### What needs to be done
Report each line below that carries the word "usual".

++++

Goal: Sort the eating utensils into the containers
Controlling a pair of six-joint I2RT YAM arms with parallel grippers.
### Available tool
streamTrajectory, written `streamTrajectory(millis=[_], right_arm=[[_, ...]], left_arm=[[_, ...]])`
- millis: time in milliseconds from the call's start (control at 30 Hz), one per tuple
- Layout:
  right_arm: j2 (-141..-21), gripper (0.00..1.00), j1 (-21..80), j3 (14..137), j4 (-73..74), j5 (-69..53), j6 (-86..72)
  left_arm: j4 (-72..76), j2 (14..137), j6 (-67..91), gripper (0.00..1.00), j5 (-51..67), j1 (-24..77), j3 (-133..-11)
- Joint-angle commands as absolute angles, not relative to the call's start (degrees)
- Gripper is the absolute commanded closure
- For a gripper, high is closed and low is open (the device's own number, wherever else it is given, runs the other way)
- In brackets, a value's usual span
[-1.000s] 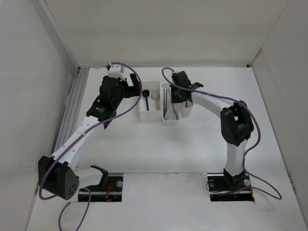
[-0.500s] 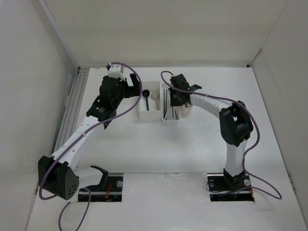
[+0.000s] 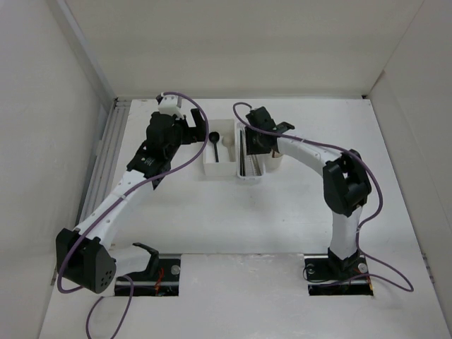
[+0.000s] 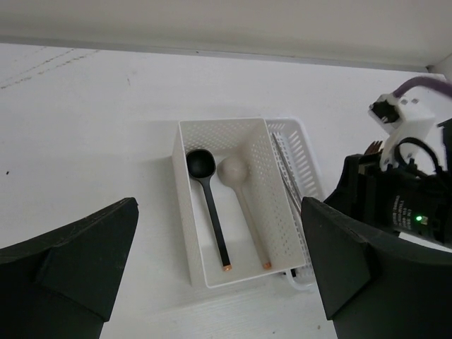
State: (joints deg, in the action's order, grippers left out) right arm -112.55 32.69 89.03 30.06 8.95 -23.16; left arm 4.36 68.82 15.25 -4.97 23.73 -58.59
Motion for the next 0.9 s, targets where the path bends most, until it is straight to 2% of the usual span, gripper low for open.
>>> streamTrajectory(millis=[0, 67, 233, 333, 367, 400, 633, 867], right_arm=[[-106.00, 0.56, 33.84, 95.88, 31.46, 12.92, -21.27], [-102.59, 0.52, 33.31, 98.61, 31.46, 12.92, -21.27], [-94.32, 0.41, 23.77, 98.61, 26.56, 7.49, -21.27], [-92.02, 0.23, 17.34, 97.38, 27.15, 5.02, -18.55], [-92.02, 0.06, 12.27, 98.08, 29.94, 3.36, -18.02], [-92.02, 0.00, 9.43, 98.09, 31.19, 2.21, -18.02], [-84.30, 0.00, -12.20, 85.18, 27.69, 6.77, -16.61], [-77.88, 0.00, -14.94, 81.31, 27.69, 9.23, -16.61]], left_arm=[[5.63, 66.62, 15.21, 0.00, -4.66, 23.47, -58.18], [5.63, 66.62, 15.21, 0.00, -5.45, 23.47, -58.18], [6.15, 66.01, 12.75, 0.00, -11.32, 23.47, -56.96], [6.15, 64.78, 12.04, 0.00, -14.23, 22.94, -55.38], [6.15, 64.78, 11.34, 0.00, -16.15, 22.94, -55.37], [5.63, 64.78, 10.64, 0.00, -17.13, 22.94, -53.89], [4.57, 64.25, 13.09, 0.00, -24.08, 21.80, -49.41], [4.57, 63.02, 13.28, 0.00, -26.80, 20.74, -46.23]])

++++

### Answer section
- In brackets, a value's usual span
Motion for the next 0.9 s, targets where the path bends most, until it is straight to 2% of the usual span, gripper low for open.

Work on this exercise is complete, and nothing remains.